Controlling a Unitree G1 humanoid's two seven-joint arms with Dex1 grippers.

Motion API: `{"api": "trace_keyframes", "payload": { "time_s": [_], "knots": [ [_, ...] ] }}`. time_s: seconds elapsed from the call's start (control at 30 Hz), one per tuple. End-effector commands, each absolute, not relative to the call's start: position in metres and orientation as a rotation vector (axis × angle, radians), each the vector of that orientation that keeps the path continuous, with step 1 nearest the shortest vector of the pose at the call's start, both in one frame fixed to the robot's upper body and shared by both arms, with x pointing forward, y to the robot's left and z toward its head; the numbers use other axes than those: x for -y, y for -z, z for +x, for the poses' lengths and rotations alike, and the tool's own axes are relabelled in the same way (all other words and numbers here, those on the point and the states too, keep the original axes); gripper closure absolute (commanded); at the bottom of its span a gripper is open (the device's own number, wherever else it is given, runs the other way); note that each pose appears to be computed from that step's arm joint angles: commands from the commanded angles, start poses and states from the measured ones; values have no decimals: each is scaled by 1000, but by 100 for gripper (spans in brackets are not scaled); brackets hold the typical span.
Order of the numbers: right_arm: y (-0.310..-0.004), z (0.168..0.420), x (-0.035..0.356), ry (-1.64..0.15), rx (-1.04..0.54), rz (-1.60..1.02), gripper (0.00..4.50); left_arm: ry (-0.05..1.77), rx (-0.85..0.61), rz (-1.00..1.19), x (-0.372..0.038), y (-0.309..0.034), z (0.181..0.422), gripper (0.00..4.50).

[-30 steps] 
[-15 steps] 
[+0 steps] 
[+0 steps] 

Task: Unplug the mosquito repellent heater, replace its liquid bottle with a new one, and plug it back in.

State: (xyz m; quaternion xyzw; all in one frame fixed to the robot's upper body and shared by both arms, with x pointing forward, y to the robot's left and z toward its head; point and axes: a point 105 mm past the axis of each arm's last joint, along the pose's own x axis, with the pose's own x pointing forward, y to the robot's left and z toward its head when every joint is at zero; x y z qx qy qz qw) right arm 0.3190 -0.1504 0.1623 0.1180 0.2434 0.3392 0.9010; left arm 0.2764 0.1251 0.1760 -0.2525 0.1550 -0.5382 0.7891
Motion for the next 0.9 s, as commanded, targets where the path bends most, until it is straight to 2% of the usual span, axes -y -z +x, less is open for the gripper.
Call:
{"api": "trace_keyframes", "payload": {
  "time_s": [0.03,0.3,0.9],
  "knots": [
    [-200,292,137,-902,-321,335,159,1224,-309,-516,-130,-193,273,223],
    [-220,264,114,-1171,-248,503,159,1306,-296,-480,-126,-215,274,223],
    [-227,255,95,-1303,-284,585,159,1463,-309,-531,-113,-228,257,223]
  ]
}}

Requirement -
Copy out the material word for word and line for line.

Answer to the problem -
Controlling a Unitree G1 humanoid's two seven-joint arms with Dex1 grippers.

Motion API: `{"api": "trace_keyframes", "payload": { "time_s": [_], "knots": [ [_, ...] ] }}`. time_s: seconds elapsed from the call's start (control at 30 Hz), one per tuple. End-effector commands, each absolute, not relative to the call's start: position in metres and orientation as a rotation vector (axis × angle, radians), each the vector of that orientation that keeps the path continuous, with step 1 nearest the shortest vector of the pose at the call's start, both in one frame fixed to the robot's upper body and shared by both arms, with x pointing forward, y to the robot's left and z toward its head; the numbers use other axes than those: x for -y, y for -z, z for +x, for the poses' lengths and rotations alike, and the tool's own axes are relabelled in the same way (all other words and numbers here, those on the point and the states too, keep the original axes); gripper closure absolute (commanded); at the bottom of its span a gripper is open (the device's own number, wherever else it is given, runs the other way); note that each pose appears to be computed from that step's arm joint angles: commands from the commanded angles, start poses and states from the measured ones; values have no decimals: each is scaled by 1000, but by 100 for gripper (spans in brackets are not scaled); brackets hold the typical span.
Order of the numbers: right_arm: y (-0.310..-0.004), z (0.168..0.420), x (-0.035..0.356), ry (-1.64..0.15), rx (-1.04..0.54), rz (-1.60..1.02), gripper (0.00..4.50); left_arm: ry (-0.05..1.77), rx (-0.85..0.61), rz (-1.00..1.19), x (-0.372..0.038), y (-0.309..0.034), z (0.181..0.422), gripper (0.00..4.50).

[-30 steps] 
[-15 steps] 
[+0 steps] 
[+0 steps] 

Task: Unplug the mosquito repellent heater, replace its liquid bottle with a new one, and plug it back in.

State: (xyz m; quaternion xyzw; all in one frame fixed to the robot's upper body and shared by both arms, with x pointing forward, y to the robot's left and z toward its head; point and axes: a point 105 mm past the axis of each arm's last joint, along the pose's own x axis, with the pose's own x pointing forward, y to the robot's left and z toward its head when every joint is at zero; x y z qx qy qz qw) right arm 0.3190 -0.1504 0.1623 0.1180 0.2434 0.3392 0.9010; left arm 0.2764 0.1251 0.1760 -0.2525 0.1550 -0.5382 0.7891
Motion for the next 0.9 s, as commanded, targets where the path bends most, until it is straight to 2% of the usual span, axes -y -z +x, less is open for the gripper.
Call:
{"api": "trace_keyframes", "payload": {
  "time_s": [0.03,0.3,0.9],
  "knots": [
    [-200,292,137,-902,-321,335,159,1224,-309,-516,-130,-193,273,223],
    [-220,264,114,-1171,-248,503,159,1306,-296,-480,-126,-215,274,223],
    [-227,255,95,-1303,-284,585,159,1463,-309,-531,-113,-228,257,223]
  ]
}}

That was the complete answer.